(ASSIGNED TASK):
Provide an exact copy of the lines from the beginning of the records through the line that includes "for the finger", and of no others.

(Items from a dataset)
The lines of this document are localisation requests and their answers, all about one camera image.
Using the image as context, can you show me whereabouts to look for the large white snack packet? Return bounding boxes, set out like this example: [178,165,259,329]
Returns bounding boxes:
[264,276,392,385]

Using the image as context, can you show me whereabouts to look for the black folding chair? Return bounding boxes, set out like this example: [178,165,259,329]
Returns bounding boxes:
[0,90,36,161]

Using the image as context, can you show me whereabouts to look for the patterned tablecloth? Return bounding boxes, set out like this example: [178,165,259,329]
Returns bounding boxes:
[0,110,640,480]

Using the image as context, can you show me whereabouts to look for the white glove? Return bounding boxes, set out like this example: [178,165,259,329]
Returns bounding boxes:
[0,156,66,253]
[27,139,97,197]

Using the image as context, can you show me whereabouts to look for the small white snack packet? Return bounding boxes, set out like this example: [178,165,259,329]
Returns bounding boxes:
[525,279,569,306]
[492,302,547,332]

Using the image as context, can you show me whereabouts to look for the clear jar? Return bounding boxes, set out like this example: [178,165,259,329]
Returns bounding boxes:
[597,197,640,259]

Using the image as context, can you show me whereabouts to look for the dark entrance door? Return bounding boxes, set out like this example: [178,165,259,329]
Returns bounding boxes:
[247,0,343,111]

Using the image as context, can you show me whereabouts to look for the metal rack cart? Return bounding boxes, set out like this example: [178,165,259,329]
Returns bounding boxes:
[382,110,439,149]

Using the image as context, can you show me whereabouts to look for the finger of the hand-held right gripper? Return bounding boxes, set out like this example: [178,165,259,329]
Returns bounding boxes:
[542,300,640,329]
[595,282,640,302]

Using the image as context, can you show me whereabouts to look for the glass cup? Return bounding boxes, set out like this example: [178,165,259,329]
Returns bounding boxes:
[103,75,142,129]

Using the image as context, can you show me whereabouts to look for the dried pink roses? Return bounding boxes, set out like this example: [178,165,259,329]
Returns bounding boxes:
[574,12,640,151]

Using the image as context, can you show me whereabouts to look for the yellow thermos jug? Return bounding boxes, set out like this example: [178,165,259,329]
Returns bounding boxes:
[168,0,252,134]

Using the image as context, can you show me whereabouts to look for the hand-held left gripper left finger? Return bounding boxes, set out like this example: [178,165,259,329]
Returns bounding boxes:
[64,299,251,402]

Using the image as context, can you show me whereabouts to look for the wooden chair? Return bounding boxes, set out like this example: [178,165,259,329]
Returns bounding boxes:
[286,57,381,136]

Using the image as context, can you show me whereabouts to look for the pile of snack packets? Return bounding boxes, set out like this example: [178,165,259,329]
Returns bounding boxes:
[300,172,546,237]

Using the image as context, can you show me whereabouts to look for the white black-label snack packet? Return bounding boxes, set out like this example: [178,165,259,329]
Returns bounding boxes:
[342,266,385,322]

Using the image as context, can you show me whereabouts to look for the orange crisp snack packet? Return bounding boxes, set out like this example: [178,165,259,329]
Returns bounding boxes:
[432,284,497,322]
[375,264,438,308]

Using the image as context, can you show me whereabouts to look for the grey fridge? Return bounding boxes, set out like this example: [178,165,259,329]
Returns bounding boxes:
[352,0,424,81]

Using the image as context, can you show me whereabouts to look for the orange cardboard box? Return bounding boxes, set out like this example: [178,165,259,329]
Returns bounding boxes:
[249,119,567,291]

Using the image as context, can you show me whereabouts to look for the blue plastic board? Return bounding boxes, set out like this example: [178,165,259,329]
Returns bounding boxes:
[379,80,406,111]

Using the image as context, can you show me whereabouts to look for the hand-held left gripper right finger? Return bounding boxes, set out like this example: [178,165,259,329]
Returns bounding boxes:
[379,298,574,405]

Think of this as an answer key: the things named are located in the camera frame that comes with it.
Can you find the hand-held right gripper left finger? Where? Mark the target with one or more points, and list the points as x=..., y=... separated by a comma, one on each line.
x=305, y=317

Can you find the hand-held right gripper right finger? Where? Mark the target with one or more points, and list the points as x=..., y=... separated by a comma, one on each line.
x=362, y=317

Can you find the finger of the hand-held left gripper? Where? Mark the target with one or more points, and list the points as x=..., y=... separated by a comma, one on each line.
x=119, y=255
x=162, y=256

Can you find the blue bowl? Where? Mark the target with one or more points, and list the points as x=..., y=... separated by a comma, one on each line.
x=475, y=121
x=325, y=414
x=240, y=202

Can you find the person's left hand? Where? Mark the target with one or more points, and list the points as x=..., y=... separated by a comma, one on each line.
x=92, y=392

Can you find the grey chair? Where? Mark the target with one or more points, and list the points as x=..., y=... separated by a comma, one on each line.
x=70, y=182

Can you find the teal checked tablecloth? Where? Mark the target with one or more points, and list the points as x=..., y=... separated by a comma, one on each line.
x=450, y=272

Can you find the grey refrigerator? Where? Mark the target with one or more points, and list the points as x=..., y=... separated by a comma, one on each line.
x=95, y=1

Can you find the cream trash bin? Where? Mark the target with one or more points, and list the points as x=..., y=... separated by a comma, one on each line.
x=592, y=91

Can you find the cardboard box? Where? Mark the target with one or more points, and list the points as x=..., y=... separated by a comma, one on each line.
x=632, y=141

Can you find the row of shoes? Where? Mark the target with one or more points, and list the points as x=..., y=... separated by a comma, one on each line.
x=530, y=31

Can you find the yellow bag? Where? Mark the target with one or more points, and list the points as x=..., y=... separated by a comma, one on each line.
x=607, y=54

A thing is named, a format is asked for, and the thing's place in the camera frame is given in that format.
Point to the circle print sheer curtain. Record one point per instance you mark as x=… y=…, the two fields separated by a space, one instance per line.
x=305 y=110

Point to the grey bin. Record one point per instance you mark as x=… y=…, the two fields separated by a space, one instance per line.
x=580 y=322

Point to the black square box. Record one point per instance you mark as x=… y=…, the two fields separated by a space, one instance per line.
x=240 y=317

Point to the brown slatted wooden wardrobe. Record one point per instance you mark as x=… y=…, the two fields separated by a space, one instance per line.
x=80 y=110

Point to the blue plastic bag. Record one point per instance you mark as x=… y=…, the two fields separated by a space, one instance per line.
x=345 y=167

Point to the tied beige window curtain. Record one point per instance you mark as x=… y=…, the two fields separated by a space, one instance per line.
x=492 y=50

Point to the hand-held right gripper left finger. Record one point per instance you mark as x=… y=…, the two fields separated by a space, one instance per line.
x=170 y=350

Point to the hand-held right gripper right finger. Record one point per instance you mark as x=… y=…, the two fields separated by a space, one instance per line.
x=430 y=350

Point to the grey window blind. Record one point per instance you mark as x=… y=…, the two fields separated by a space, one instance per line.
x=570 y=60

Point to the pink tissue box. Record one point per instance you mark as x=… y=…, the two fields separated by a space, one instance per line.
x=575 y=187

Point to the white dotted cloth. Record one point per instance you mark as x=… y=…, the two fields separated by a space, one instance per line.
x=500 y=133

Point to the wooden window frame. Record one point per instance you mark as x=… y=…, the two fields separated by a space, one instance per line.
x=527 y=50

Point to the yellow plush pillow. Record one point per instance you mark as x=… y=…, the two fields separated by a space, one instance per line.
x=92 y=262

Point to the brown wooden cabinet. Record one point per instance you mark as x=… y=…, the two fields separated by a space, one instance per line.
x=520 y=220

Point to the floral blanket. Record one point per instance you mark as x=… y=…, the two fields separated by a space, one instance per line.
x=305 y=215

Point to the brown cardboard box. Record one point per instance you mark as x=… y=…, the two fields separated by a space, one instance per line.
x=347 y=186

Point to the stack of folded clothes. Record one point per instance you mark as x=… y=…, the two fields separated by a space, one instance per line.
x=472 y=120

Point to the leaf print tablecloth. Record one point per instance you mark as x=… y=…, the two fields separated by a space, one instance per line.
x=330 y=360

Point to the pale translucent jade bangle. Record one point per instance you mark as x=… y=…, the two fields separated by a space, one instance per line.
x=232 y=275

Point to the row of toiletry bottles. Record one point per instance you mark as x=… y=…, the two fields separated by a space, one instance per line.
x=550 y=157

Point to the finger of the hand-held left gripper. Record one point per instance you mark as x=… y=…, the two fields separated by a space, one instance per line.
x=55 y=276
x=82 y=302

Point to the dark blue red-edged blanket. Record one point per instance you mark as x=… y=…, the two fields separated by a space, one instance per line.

(EXERCISE RESPONSE):
The lines of this document are localisation requests and their answers, all about one camera image.
Using the image as context, can you show me whereabouts to look for the large white snack packet? Return bounding boxes, set out like this example: [178,165,259,329]
Returns bounding boxes:
[264,276,392,385]

Using the image as context, can you show me whereabouts to look for the black folding chair? Return bounding boxes, set out like this example: [178,165,259,329]
Returns bounding boxes:
[0,90,36,161]

Using the image as context, can you show me whereabouts to look for the patterned tablecloth? Return bounding boxes, set out like this example: [178,165,259,329]
Returns bounding boxes:
[0,110,640,480]

Using the image as context, can you show me whereabouts to look for the white glove? Return bounding boxes, set out like this example: [178,165,259,329]
Returns bounding boxes:
[0,156,66,253]
[27,139,97,197]

Using the image as context, can you show me whereabouts to look for the small white snack packet? Return bounding boxes, set out like this example: [178,165,259,329]
Returns bounding boxes:
[525,279,569,306]
[492,302,547,332]

Using the image as context, can you show me whereabouts to look for the clear jar? Return bounding boxes, set out like this example: [178,165,259,329]
Returns bounding boxes:
[597,197,640,259]

Using the image as context, can you show me whereabouts to look for the dark entrance door? Return bounding boxes, set out like this example: [178,165,259,329]
Returns bounding boxes:
[247,0,343,111]

Using the image as context, can you show me whereabouts to look for the metal rack cart? Return bounding boxes, set out like this example: [178,165,259,329]
Returns bounding boxes:
[382,110,439,149]

Using the image as context, can you show me whereabouts to look for the finger of the hand-held right gripper? Return bounding boxes, set out like this example: [178,165,259,329]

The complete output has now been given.